▶ [About this task]
Starting at the line that contains "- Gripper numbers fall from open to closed", copy every line to the end of the material below exactly, and omit the pictures.

▶ [Exercise data]

##########

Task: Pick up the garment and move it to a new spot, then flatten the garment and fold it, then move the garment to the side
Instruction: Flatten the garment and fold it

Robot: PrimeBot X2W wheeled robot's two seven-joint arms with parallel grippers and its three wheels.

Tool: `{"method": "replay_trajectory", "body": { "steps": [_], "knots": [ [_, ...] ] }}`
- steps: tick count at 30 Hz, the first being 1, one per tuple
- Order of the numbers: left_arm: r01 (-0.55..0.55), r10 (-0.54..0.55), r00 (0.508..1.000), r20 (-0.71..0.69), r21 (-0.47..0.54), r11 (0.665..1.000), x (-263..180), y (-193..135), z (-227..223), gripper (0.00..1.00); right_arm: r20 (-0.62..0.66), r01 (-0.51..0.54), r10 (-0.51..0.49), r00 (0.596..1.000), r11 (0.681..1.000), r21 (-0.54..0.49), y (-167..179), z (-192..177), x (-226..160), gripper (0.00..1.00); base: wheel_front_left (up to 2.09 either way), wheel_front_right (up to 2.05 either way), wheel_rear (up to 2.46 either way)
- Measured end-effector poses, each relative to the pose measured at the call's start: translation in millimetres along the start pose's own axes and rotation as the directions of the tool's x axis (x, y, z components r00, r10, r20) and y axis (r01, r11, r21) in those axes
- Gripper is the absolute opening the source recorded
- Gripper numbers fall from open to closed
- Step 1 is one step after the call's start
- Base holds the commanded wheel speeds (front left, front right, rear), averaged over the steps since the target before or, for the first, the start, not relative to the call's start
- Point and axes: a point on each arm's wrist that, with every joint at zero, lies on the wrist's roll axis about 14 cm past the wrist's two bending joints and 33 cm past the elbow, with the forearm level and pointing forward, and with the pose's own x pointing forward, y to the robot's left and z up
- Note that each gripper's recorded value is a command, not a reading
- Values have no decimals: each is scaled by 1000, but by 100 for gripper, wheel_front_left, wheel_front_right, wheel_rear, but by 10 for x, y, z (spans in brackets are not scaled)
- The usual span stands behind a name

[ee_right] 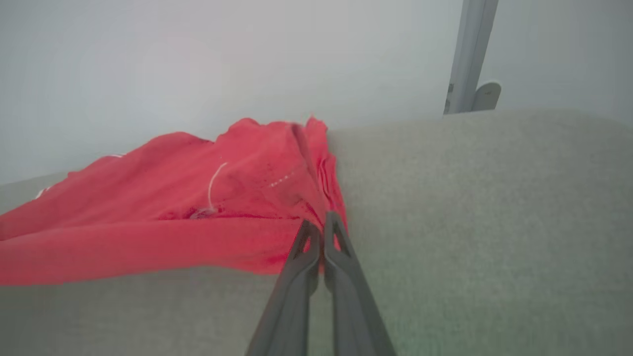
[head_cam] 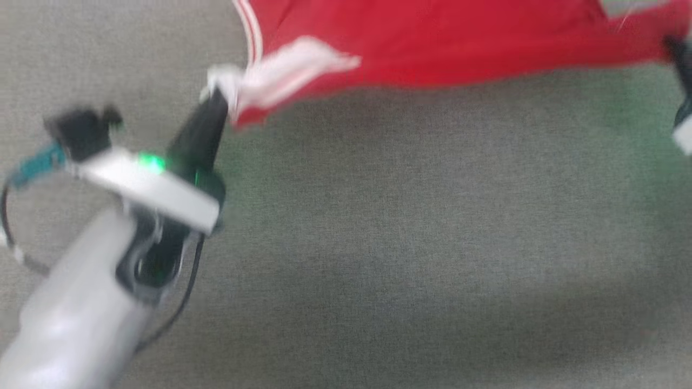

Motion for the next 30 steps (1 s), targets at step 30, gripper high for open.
{"method": "replay_trajectory", "body": {
  "steps": [30],
  "knots": [
    [106, -96, 984, -151, 57, 993, -1311, -550, -422, 0, -143, -20, 44, 989, 986, 165, -70, -840, -1316, 0, 0, 0, 0]
  ]
}}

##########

▶ [Exercise output]
- Gripper numbers fall from open to closed
- Step 1 is one step after the call's start
- Base holds the commanded wheel speeds (front left, front right, rear), averaged over the steps since the target before or, for the first, the start, not relative to the call's start
- Point and axes: a point on each arm's wrist that, with every joint at zero, lies on the wrist's roll axis about 14 cm past the wrist's two bending joints and 33 cm past the elbow, with the forearm level and pointing forward, and with the pose's own x pointing forward, y to the robot's left and z up
- Note that each gripper's recorded value is a command, not a reading
- Values have no decimals: each is scaled by 1000, but by 100 for gripper, wheel_front_left, wheel_front_right, wheel_rear, but by 10 for x, y, z (spans in brackets are not scaled)
- The usual span stands behind a name

[ee_right] 
[head_cam] 

Motion for the next 30 steps (1 s), targets at step 30, gripper high for open.
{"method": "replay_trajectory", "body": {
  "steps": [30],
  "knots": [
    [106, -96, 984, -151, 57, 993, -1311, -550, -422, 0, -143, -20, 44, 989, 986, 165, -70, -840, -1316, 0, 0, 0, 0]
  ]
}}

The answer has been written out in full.